You are viewing a plain text version of this content. The canonical link for it is here.

Posted to solr-user@lucene.apache.org by adfel70 <ad...@gmail.com> on 2015/06/16 16:23:02 UTC

mapreduce job using soirj 5

Hi, 

We recently started testing solr 5, our indexer creates mapreduce job that
uses solrj5 to index documents to our SolrCloud.
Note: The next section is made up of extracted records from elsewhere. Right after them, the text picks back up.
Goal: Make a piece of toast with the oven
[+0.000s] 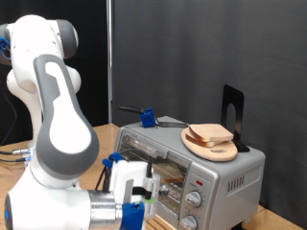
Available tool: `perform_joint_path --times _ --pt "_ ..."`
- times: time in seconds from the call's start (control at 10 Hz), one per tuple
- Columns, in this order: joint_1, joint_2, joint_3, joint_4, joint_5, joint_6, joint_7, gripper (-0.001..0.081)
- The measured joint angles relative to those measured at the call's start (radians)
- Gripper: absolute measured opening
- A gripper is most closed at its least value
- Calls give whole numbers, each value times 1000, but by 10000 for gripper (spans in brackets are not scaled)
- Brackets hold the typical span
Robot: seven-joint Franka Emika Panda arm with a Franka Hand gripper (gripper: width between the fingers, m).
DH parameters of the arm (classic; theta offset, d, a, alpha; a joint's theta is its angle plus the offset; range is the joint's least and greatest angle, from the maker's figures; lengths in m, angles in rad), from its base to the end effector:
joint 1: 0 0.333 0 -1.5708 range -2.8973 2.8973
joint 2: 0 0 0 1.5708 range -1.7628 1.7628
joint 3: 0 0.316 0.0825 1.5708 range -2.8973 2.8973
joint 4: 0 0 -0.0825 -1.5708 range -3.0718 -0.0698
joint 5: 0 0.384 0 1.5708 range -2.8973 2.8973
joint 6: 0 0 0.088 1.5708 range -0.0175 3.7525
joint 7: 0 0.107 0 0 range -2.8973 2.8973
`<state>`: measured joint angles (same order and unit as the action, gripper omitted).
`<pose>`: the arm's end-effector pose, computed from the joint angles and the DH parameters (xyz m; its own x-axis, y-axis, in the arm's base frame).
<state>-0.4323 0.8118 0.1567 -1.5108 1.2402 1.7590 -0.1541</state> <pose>0.6777 -0.1237 0.2094 0.7867 -0.3346 -0.5187 -0.5720 -0.0792 -0.8164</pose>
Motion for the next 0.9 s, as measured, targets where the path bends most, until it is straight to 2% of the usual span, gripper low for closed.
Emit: perform_joint_path --times 0.3,0.9 --pt "9 85 -1 75 -59 -28 71 808" --pt "37 135 4 94 -59 -14 58 808"
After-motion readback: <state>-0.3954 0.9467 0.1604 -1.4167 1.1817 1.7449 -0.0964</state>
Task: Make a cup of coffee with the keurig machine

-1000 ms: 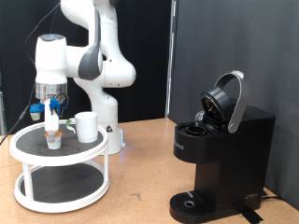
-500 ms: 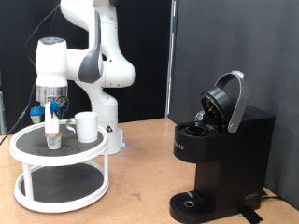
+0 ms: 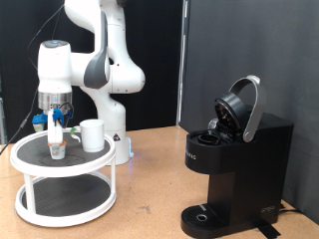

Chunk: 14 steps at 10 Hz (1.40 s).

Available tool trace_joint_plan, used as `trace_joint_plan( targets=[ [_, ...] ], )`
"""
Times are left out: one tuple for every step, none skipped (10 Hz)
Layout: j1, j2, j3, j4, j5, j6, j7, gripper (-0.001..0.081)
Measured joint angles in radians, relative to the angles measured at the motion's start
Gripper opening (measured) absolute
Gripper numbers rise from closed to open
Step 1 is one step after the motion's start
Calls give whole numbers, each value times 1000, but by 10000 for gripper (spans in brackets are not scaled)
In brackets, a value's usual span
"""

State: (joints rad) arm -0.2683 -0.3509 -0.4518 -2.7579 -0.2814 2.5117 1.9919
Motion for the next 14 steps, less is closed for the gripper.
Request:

Until now, we used solr
4.10.3 with solrj 4.8.0. Our hadoop dist is cloudera 5.

The problem is, solrj5 is using httpclient-4.3.1 while hadoop is installed
with httpclient-4.2.5
and that causing us jar-hell because hadoop jars are being loaded first and
solrj is using closeablehttpclient class which is in 4.3.1 but not in 4.2.5

Does anyone encounter that? and have a solution? or a workaround?

Right now we are replacing the jar physically in each data node





--
View this message in context: http://lucene.472066.n3.nabble.com/mapreduce-job-using-soirj-5-tp4212199.html
Sent from the Solr - User mailing list archive at Nabble.com.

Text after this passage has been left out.